Below is an example `Dockerfile` that we use and recommend at Depot when we are building Docker images for Python applications that use `uv` as their package manager.

```dockerfile
FROM python:3.12-slim-bookworm AS base

FROM base AS builder
COPY --from=ghcr.io/astral-sh/uv:0.4.9 /uv /bin/uv
ENV UV_COMPILE_BYTECODE=1 UV_LINK_MODE=copy
WORKDIR /app
COPY uv.lock pyproject.toml /app/
RUN --mount=type=cache,target=/root/.cache/uv \
uv sync --frozen --no-install-project --no-dev
COPY . /app
RUN --mount=type=cache,target=/root/.cache/uv \
uv sync --frozen --no-dev


FROM base
COPY --from=builder /app /app
ENV PATH="/app/.venv/bin:$PATH"
EXPOSE 8000
CMD ["uvicorn", "uv_docker_example:app", "--host", "0.0.0.0", "--port", "8000"]

```

## Explanation of the Dockerfile

Using a multi-stage build, we can separate our build from our deployment, taking full advantage of Docker's layer caching to speed up our builds and produce a smaller final image.

### Stage 1: `FROM python:3.12-slim-bookworm AS base`

```dockerfile
FROM python:3.12-slim-bookworm AS base
```

For optimal caching, we use the same base image for all of our stages. This ensures compatibility between the build and deployment stages and allows us to take advantage of Docker's layer caching to produce fewer layers in the build. An `-alpine` image can also be used for an even smaller final image, but some projects may require additional dependencies to be installed.

### Stage 2: `FROM base AS builder`

```dockerfile
COPY --from=ghcr.io/astral-sh/uv:0.4.9 /uv /bin/uv
ENV UV_COMPILE_BYTECODE=1 UV_LINK_MODE=copy
```

In the builder we copy in the `uv` binary from the official UV image at a specific version tag.

`UV_COMPILE_BYTECODE=1` tells `uv` to compile Python files to `.pyc` bytecode files. This takes a little longer to install (part of the build process), but often speeds up the application's startup time in the container.

`UV_LINK_MODE=copy` tells `uv` to copy the Python files into the container from the cache mount, resolving any issues from symlinks.

```dockerfile
WORKDIR /app
COPY uv.lock pyproject.toml /app/
RUN --mount=type=cache,target=/root/.cache/uv \
uv sync --frozen --no-install-project --no-dev
```

After setting the working directory, we copy in only the `uv.lock` and `pyproject.toml` files to the `/app` directory and run `uv sync` to install the dependencies.
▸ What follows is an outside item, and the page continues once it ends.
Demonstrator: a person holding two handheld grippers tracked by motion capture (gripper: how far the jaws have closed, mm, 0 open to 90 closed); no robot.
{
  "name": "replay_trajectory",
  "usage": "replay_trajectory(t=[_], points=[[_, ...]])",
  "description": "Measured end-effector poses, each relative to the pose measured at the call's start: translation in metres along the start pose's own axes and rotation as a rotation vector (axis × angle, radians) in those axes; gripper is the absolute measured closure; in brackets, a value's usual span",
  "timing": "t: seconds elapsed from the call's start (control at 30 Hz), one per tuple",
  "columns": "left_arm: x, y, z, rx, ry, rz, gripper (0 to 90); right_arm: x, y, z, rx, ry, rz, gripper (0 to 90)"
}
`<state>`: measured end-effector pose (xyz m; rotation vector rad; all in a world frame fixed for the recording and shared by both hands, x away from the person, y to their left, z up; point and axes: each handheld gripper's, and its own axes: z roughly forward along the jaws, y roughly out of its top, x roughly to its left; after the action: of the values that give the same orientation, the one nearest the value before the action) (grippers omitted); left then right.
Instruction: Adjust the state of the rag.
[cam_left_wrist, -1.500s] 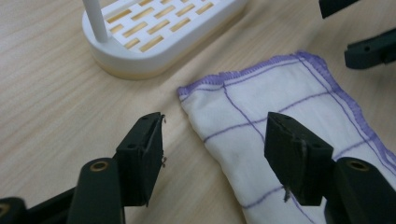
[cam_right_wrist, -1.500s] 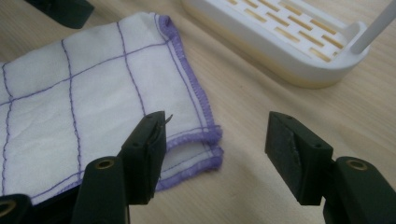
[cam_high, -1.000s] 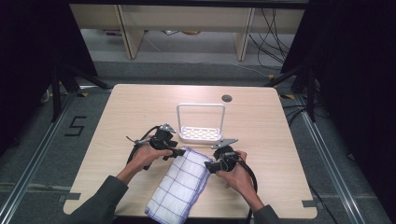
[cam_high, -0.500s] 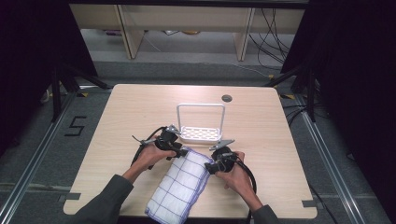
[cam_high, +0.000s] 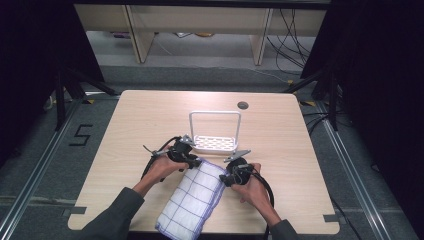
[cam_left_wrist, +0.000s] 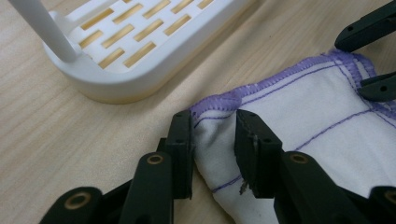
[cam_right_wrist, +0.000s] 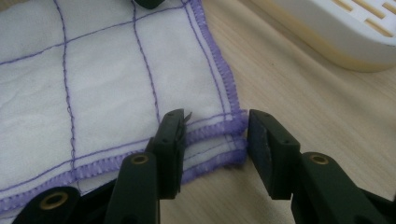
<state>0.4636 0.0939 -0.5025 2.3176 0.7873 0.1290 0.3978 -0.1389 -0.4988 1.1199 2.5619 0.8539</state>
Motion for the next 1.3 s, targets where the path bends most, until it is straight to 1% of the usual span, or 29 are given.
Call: replay_trajectory(t=[0.03,0.17,0.2,0.23,0.27,0.3,0.37,0.4,0.43,0.47,0.5,0.53,0.57,0.6,0.63,0.7,0.77,0.83,0.9,0.93,0.97,1.03,1.07,1.1,1.13,1.2,1.23,1.27,1.3], points=[[0.000,0.000,0.000,0.001,0.000,0.002,69.2,-0.001,0.001,-0.001,0.011,0.004,-0.007,59.1],[-0.001,0.000,0.000,-0.002,0.000,0.002,73.2,-0.002,0.001,-0.001,0.011,0.014,-0.015,61.4],[-0.001,0.000,0.000,-0.002,0.000,0.002,74.3,-0.002,0.002,-0.001,0.011,0.016,-0.014,63.2],[-0.001,0.000,0.000,-0.003,0.000,0.003,75.4,0.000,0.002,-0.001,0.020,0.026,0.002,65.0],[-0.001,0.000,0.000,-0.003,0.000,0.003,76.3,0.000,0.002,-0.001,0.020,0.026,0.002,65.0],[-0.001,0.000,0.000,0.000,0.000,0.012,76.3,-0.001,0.002,-0.001,0.012,0.023,-0.014,66.2],[-0.002,0.001,-0.001,0.006,0.000,0.029,79.7,-0.001,0.002,-0.001,0.016,0.038,-0.020,71.6],[-0.002,0.001,-0.001,0.006,0.000,0.029,80.3,-0.001,0.002,-0.001,0.016,0.038,-0.020,71.6],[-0.002,0.001,-0.002,0.000,0.002,0.033,81.0,-0.001,0.002,0.000,0.013,0.053,-0.016,76.7],[-0.002,0.001,-0.002,0.000,0.002,0.033,81.6,0.000,0.002,-0.001,0.017,0.061,-0.003,79.2],[-0.002,0.000,-0.002,0.000,0.002,0.036,81.6,0.000,0.002,-0.001,0.017,0.061,-0.003,79.2],[-0.002,0.000,-0.002,-0.004,0.001,0.031,82.2,-0.002,0.002,0.000,0.006,0.063,-0.022,80.7],[-0.002,0.000,-0.003,-0.005,0.000,0.026,83.1,-0.002,0.003,0.000,0.008,0.066,-0.024,82.9],[-0.002,0.000,-0.004,-0.006,0.001,0.027,83.3,0.000,0.003,0.000,0.017,0.064,-0.011,83.6],[-0.002,-0.001,-0.004,-0.013,0.002,0.030,83.5,0.000,0.003,0.000,0.013,0.061,-0.028,84.1],[-0.003,0.000,-0.006,-0.014,0.003,0.032,83.7,-0.001,0.003,0.000,0.009,0.059,-0.038,84.5],[-0.003,0.000,-0.009,-0.024,0.006,0.035,84.0,-0.001,0.004,0.000,0.005,0.069,-0.060,85.0],[-0.003,0.000,-0.013,-0.038,0.008,0.033,84.0,-0.002,0.005,-0.001,0.001,0.065,-0.063,85.2],[-0.003,0.000,-0.014,-0.038,0.010,0.035,84.1,-0.002,0.005,0.000,-0.014,0.062,-0.052,85.4],[-0.003,0.000,-0.015,-0.038,0.009,0.037,84.1,-0.002,0.005,0.000,-0.014,0.062,-0.052,85.4],[-0.003,0.001,-0.017,-0.037,0.009,0.040,84.2,-0.002,0.006,-0.002,0.003,0.058,-0.043,85.5],[-0.005,0.000,-0.019,-0.060,0.013,0.026,84.3,-0.002,0.007,-0.006,-0.021,0.067,-0.047,85.7],[-0.005,0.000,-0.020,-0.063,0.010,0.030,84.4,-0.003,0.008,-0.007,-0.035,0.064,-0.060,85.7],[-0.006,0.000,-0.025,-0.079,0.014,0.024,84.4,-0.004,0.010,-0.009,-0.045,0.057,-0.058,85.8],[-0.007,0.001,-0.028,-0.088,0.012,0.018,84.5,-0.004,0.011,-0.010,-0.062,0.062,-0.048,85.8],[-0.007,0.001,-0.032,-0.095,0.015,0.023,84.5,-0.004,0.012,-0.013,-0.054,0.051,-0.040,85.8],[-0.007,0.001,-0.035,-0.105,0.012,0.020,84.5,-0.004,0.013,-0.014,-0.063,0.049,-0.037,85.9],[-0.008,0.001,-0.039,-0.128,0.010,0.008,84.5,-0.006,0.016,-0.018,-0.086,0.075,-0.071,85.9],[-0.009,0.002,-0.044,-0.131,0.007,0.012,84.5,-0.006,0.016,-0.018,-0.086,0.075,-0.071,85.9]])
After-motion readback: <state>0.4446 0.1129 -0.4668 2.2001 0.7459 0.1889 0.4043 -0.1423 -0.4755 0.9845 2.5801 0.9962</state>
This allows us to take advantage of Docker's layer caching to cache the dependencies, which change less often, before copying in the rest of the application code.

```dockerfile
COPY . /app
RUN --mount=type=cache,target=/root/.cache/uv \
uv sync --frozen --no-dev
```

After the dependencies are installed and the layer is cached, we copy in the rest of the application code and run `uv sync` again, without the `--no-install-project` flag, to install the application. If the application source code changes, this layer will be invalidated, but the dependencies will not need to be reinstalled.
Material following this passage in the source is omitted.